■ Description of the task:
Search the material for the string "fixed", then return every line where it is found.

■ Collected material:
※ ※ ※
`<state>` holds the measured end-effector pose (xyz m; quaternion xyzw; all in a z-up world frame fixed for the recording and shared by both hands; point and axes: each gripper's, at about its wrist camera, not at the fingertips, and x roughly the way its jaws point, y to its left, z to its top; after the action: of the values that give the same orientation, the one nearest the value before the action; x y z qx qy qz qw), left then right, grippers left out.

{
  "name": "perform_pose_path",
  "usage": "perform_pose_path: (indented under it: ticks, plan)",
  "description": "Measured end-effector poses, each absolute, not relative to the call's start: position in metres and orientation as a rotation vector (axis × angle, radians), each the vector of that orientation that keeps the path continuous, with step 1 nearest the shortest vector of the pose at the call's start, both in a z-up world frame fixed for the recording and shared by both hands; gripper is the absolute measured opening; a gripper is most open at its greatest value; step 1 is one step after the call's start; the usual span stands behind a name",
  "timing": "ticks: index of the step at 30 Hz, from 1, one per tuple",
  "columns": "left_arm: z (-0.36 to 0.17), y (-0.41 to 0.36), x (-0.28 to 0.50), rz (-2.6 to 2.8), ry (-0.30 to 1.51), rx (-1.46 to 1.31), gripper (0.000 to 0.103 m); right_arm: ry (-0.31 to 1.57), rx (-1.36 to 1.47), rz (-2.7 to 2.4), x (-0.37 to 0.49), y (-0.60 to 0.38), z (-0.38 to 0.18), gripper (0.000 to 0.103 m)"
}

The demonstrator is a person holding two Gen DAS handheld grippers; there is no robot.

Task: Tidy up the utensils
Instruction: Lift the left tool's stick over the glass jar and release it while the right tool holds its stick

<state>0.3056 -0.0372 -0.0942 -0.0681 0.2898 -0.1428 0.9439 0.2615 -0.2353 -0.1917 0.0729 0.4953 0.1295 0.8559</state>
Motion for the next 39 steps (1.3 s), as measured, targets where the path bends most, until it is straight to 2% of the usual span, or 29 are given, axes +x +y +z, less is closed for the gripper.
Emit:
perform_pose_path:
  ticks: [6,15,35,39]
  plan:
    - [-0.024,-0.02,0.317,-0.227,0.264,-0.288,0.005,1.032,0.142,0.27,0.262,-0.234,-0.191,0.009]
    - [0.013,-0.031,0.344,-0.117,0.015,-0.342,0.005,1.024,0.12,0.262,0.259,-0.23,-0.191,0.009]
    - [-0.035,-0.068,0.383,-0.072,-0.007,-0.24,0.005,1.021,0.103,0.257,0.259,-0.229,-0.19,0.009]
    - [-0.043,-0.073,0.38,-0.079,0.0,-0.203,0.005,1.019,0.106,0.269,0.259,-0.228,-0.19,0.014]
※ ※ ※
■ Solution below:
`<state>` holds the measured end-effector pose (xyz m; quaternion xyzw; all in a z-up world frame fixed for the recording and shared by both hands; point and axes: each gripper's, at about its wrist camera, not at the fingertips, and x roughly the way its jaws point, y to its left, z to its top; after the action: of the values that give the same orientation, the one nearest the value before the action; x y z qx qy qz qw), left then right, grippers left out.
  "description": "Measured end-effector poses, each absolute, not relative to the call's start: position in metres and orientation as a rotation vector (axis × angle, radians), each the vector of that orientation that keeps the path continuous, with step 1 nearest the shortest vector of the pose at the call's start, both in a z-up world frame fixed for the recording and shared by both hands; gripper is the absolute measured opening; a gripper is most open at its greatest value; step 1 is one step after the call's start; the usual span stands behind a name",

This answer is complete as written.